Objective To express Clostridium perfringens α toxin vaccine antigen r CPA-HSP65 in prokaryotic cells and purify the expressed product. Methods Recombinant CPA gene was amplified by PCR using whole CPA gene as a template and inserted into expression vector p ET-28a（＋）-HSP65. The constructed recombinant plasmid p ET- 28a-r CPAHSP65 was transformed to E. coli BL21（DE3） for expression under induction of IPTG. The expressed product was identified by 12% SDS-PAGE. The expression procedure was optimized to realize the high density fermentation, and the fermentation product was purified by DEAE anion exchange chromatography and metal chelating chromatography.

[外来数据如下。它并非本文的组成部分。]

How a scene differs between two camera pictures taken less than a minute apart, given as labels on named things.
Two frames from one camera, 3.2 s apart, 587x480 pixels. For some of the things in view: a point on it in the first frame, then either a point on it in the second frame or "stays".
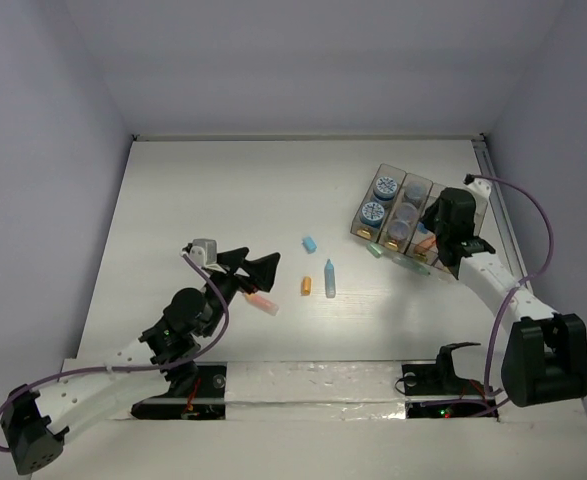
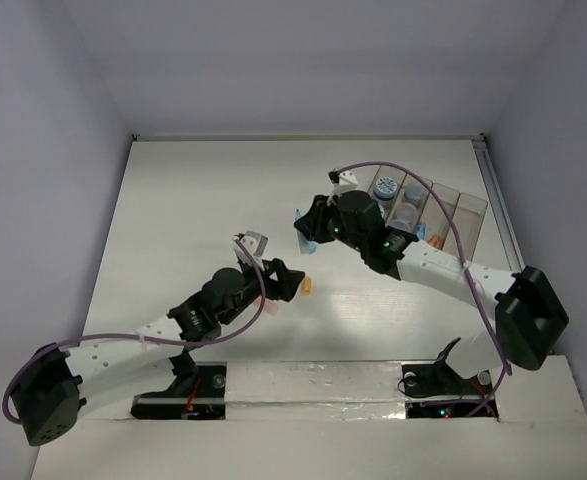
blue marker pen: x=329 y=277 -> x=306 y=245
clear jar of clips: x=399 y=229 stays
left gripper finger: x=232 y=259 -> x=277 y=266
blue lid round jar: x=385 y=189 stays
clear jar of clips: x=407 y=213 stays
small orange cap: x=306 y=286 stays
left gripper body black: x=238 y=272 -> x=271 y=280
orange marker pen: x=262 y=303 stays
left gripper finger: x=262 y=270 -> x=289 y=281

Results Restriction analysis and sequencing proved that recombinant plasmid p ET-28a-r CPA-HSP65 was constructed correctly.The expressed recombinant protein, with a relative molecular mass of about 90 000, mainly existed in a soluble form and contained 30. 17% of total somatic protein. The expressed product in E. coli in TB medium after induction with IPTG at34 ℃ for 5 h reached a purity of 95%, of which the yield was 4. 5 mg / g wet bacteria. Conclusion Clostridium perfringens α toxin vaccine antigen r CPA-HSP65 was expressed successfully, which laid a foundation of further study on biological activity of the vaccine.